Le défilé homme sans sous-vêtement devient ainsi un baromètre de l’évolution des usages et des désirs liés à la mode contemporaine, au carrefour de la création artistique et des mutations sociales.
Vers une nouvelle ère de la mode masculine
La mode homme redéfinit ses frontières, traversée par un courant d’affirmation corporelle et une volonté de singularité. Le défilé sans sous-vêtement invite à repenser la place du corps, du genre et du look, loin des carcans d’autrefois.
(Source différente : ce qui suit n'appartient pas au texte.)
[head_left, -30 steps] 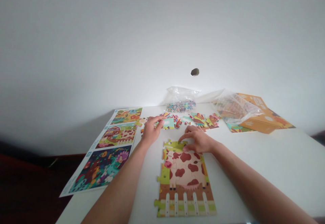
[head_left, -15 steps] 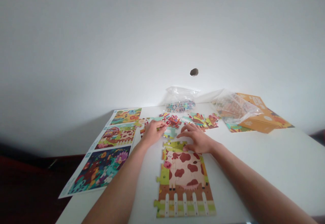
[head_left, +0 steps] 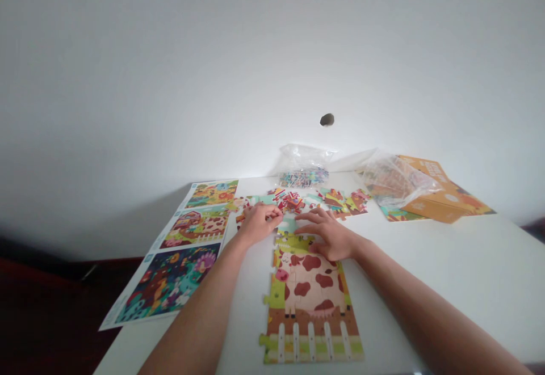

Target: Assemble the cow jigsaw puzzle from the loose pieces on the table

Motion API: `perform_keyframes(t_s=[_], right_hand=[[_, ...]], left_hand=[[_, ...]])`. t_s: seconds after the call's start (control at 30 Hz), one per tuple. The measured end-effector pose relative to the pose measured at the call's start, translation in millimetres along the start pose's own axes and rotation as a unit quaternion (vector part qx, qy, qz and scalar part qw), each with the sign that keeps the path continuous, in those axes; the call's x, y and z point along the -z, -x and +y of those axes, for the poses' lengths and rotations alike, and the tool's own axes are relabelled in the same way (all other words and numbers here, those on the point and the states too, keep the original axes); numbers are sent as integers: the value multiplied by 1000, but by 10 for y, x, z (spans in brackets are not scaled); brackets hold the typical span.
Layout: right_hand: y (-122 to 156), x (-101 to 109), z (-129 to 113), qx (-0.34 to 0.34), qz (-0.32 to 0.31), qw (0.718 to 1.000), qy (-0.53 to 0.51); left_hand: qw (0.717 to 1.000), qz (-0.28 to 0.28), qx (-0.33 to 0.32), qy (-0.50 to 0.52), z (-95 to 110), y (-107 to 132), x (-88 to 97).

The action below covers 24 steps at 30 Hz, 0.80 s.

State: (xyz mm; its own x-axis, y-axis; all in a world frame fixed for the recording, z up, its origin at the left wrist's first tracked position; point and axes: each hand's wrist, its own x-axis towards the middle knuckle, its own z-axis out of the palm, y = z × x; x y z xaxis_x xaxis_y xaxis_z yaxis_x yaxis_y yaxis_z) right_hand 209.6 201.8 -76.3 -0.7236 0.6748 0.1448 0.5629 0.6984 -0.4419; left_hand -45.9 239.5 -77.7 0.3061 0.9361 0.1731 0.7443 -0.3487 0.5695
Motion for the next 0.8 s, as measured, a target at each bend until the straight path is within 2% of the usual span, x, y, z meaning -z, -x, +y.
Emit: perform_keyframes(t_s=[0.23, 0.43, 0.8], right_hand=[[1, 14, -40, -3, -6, 1000, 3], [-2, 18, -60, 4, -16, 1000, 17], [-8, 12, -58, 6, -16, 1000, 22]], left_hand=[[997, -23, 25, -66, 53, 19, 37], [994, -58, -20, -90, 5, 29, 54], [993, -49, -37, -100, -78, 26, 33]])
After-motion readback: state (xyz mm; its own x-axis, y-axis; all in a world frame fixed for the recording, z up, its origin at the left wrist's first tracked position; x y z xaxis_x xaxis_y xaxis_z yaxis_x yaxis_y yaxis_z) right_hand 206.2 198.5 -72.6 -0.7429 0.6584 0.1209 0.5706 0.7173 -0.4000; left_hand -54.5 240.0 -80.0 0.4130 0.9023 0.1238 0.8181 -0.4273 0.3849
On peut anticiper une poursuite de cette exploration créative, plus inclusive et tournée vers l’expression individuelle.
- La tendance prolonge une filiation d’avant-garde (Gaultier 1989, Margiela 1989, Rick Owens 2015), pas un coup de pub isolé.
- Elle repose sur de vraies innovations textiles : mesh Supriya Lele, lin Lemaire, soie technique Comme des Garçons.
- Côté marché, le signal est mesurable : +12 % en Europe (Statista 2024), +43 % d’interactions (Lyst 2024).
- L’enjeu de fond reste la redéfinition de la masculinité et de la représentation des corps sur le podium.